English Course Guide

Notes from the video: Copyright Basics: Crash Course Intellectual Property 2

In 1710, Great Britain passed the Statute of Anne also known as the Copyright Act of 1709, the 1st copyright law protecting intellectual property for individual authors rather than publishers or printers.

Our US Constitution has the intellectual property clause:  Article 1, Section 8, clause 8:

“The Congress shall have the power to promote the progress of science and useful arts, by securing for limited times to authors and inventors the exclusive right to their respective writings.”

This clause promotes the progress of learning and knowledge through the grant of limited monopolies to authors and inventors in the form of copyrights and patents.

Examples of original works of authorship, these are independently creative and not copied from other works.

  1. Literary works
  2. Musical works
  3. Sound recordings
  4. Dramatic works
  5. Pantomimes and choreographic works
  6. Pictorial, graphic, or sculptural works
  7. Motion pictures
  8. Architectural works

Examples of copyright:

  • Copyright applies to any tangible medium of expression like a book, mp3, source code, choreography, and blue print.
  • Copyright protection also extends to intangible material like a literary work not the physical copy of the work.
  • Copyright extends to an expression, not ideas, it must be fixed to a tangible medium.  
  • Facts cannot be copyrighted.
  • Works crated by the federal government cannot be copyrighted.
  • An Author must be a human being.
  • If you work for a company and created the work as part of your job then “work made by hire” is owned by the company.

Different types of rights for copyright owners.

  • Adaptation right means that copyright owners have the exclusive right to:

“Translation, musical arrangement, dramatization, fictionalization, motion picture version, sound recording, art reproduction, abridgment, condensation, or any other form in which the work may be recast, transformed or adapted.”

  • Under the distribution right copyright owners have the right to:

“To distribute copies or phonorecords of the copyrighted work to the public by sale or other transfer of ownership, or by rental, lease, or lending.”

  • Once the internet happened – in the digital world what counts as a distribution?  Streaming video services, torrent sharing even the licensing media from the market place like iTunes.
  • We struggle to keep pace with emerging technologies.  The public performance right allows copyright owners to:

“To recite, render, play, dance or act any copyright protected work, either directly or by means of any device or process…”

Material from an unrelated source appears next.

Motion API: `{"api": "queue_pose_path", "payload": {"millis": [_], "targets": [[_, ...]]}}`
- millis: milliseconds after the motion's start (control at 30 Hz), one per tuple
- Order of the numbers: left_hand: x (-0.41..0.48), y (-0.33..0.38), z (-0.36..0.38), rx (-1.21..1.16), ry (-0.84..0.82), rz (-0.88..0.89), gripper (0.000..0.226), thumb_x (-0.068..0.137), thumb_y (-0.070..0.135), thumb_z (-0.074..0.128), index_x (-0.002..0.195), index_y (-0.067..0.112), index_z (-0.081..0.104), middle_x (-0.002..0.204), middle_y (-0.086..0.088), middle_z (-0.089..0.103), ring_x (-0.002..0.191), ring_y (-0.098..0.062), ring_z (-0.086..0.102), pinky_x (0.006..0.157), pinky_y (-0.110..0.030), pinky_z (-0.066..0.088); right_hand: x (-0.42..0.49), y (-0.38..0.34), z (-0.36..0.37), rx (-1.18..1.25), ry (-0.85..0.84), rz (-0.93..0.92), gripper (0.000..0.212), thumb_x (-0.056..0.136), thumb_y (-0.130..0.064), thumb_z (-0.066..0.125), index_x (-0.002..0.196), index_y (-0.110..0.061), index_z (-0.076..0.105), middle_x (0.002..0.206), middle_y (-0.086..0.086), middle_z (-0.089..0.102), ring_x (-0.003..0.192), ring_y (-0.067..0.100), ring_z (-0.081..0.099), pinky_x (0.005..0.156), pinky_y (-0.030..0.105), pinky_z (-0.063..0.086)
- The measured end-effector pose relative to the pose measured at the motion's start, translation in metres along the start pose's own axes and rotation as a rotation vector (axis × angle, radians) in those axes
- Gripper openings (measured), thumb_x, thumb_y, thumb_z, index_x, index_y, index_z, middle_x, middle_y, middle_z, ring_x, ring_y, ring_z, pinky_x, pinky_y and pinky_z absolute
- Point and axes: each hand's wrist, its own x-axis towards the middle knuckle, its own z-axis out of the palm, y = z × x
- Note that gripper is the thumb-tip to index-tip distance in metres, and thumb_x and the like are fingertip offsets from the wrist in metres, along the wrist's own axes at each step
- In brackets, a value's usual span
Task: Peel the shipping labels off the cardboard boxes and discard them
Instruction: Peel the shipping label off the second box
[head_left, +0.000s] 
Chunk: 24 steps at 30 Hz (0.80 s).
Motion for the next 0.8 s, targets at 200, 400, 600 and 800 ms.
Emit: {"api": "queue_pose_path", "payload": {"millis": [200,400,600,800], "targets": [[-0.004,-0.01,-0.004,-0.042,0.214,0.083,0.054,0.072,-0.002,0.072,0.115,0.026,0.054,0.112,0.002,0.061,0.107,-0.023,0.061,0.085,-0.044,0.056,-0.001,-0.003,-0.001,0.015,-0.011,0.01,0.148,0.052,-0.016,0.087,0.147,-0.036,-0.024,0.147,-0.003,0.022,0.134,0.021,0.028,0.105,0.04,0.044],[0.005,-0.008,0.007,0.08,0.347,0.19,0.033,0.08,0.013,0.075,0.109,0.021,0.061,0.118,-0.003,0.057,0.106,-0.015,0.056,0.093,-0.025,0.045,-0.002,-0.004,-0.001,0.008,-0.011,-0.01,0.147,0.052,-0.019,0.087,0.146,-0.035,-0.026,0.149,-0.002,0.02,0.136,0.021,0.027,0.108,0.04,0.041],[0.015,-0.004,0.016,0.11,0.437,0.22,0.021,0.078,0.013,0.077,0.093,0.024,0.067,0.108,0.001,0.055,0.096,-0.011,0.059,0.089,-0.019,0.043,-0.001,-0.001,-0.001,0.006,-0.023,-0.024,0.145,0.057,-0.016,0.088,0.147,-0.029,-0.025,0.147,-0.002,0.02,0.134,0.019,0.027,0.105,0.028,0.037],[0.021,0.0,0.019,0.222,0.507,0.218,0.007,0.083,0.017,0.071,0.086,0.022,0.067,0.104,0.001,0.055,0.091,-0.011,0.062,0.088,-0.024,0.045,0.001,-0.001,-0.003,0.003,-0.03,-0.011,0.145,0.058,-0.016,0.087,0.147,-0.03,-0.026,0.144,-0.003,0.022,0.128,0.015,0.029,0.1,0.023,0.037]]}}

  • How long does copyright last?
    • Under the most recent version of US Copyright Laws these exclusive rights last for the life time of the author plus 70 years.
    • For works made for hire, terms last from 95 years from publication or 120 years from date of creation whichever is shorter.

 

References

CrashCourse. (2015, April 30). Copyright Basics: Crash Course Intellectual Property 2. Retrieved from https://youtu.be/Tamoj84j64I

Copyright Quick Reference Guide

Intellectual Property

Crash Course YouTube Videos are digital education courses

I apologize for the advertisement that embedded in these videos, just exit out of them.  Thank you!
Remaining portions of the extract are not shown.